• **Exercise objective**
Starting at the first line of the material below, retype each line exactly until you reach the line with "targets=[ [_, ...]", which is also included; pictures stay out.
┄┄┄┄┄┄┄┄┄┄┄┄┄┄┄┄┄┄┄┄
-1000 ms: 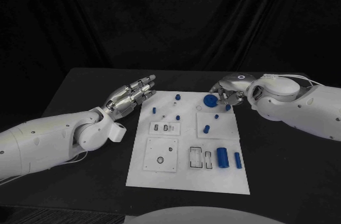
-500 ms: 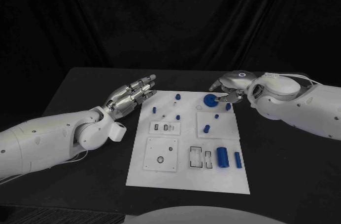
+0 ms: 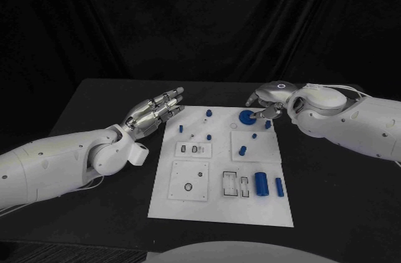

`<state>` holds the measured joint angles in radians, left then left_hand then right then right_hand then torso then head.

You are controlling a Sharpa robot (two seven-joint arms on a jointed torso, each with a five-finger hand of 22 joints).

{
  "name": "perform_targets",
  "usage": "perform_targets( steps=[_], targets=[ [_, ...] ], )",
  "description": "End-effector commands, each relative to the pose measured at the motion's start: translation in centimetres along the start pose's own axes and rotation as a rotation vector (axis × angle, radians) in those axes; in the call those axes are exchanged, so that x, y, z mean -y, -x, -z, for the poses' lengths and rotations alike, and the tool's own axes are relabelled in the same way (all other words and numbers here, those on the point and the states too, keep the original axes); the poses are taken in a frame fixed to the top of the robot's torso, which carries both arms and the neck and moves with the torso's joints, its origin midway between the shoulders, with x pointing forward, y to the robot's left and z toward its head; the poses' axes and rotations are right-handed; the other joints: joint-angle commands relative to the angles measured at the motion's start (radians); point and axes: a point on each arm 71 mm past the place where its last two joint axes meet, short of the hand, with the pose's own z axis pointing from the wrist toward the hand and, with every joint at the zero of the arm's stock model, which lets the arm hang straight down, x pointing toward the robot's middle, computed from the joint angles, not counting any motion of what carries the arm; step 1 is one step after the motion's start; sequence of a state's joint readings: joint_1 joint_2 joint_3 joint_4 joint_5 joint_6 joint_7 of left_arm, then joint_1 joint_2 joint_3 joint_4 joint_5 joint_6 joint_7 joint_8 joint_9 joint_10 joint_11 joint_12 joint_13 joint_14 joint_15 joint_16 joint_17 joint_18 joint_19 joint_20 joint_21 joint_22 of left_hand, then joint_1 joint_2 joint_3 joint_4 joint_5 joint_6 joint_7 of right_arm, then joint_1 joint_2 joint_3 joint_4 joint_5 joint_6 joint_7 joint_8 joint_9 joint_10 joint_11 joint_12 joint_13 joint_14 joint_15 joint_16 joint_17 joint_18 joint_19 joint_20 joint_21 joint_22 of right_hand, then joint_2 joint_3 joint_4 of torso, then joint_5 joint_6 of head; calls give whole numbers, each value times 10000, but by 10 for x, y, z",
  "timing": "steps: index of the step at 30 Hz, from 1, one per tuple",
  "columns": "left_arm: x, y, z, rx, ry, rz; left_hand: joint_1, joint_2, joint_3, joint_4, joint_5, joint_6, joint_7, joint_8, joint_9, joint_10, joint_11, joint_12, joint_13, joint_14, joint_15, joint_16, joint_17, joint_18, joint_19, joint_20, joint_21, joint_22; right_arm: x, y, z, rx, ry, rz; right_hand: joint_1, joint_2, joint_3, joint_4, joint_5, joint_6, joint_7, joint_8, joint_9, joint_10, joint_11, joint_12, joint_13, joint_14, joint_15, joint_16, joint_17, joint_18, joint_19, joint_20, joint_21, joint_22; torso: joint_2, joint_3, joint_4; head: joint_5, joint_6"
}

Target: Assemble the parts on the task board

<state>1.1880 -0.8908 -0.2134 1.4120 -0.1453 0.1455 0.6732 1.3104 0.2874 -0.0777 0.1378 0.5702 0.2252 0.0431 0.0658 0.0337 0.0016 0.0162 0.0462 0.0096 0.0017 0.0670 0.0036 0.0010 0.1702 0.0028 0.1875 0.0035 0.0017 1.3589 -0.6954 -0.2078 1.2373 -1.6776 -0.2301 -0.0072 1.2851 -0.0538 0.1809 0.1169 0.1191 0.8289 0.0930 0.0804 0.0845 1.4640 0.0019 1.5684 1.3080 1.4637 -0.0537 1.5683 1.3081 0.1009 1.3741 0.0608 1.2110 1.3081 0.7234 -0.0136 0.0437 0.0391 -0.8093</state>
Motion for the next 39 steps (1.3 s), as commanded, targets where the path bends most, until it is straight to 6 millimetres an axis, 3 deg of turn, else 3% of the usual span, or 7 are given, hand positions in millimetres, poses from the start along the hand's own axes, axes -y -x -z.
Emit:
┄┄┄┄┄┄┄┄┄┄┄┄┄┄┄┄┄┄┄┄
• **Task response**
-1000 ms: 
-500 ms: 
+0 ms: 

`<state>` holds the measured joint angles in radians, left then left_hand then right then right_hand then torso then head.

You are controlling a Sharpa robot (two seven-joint arms on a jointed torso, each with a five-finger hand of 22 joints).

{
  "name": "perform_targets",
  "usage": "perform_targets( steps=[_], targets=[ [_, ...] ], )",

What appears above is the complete answer to the exercise.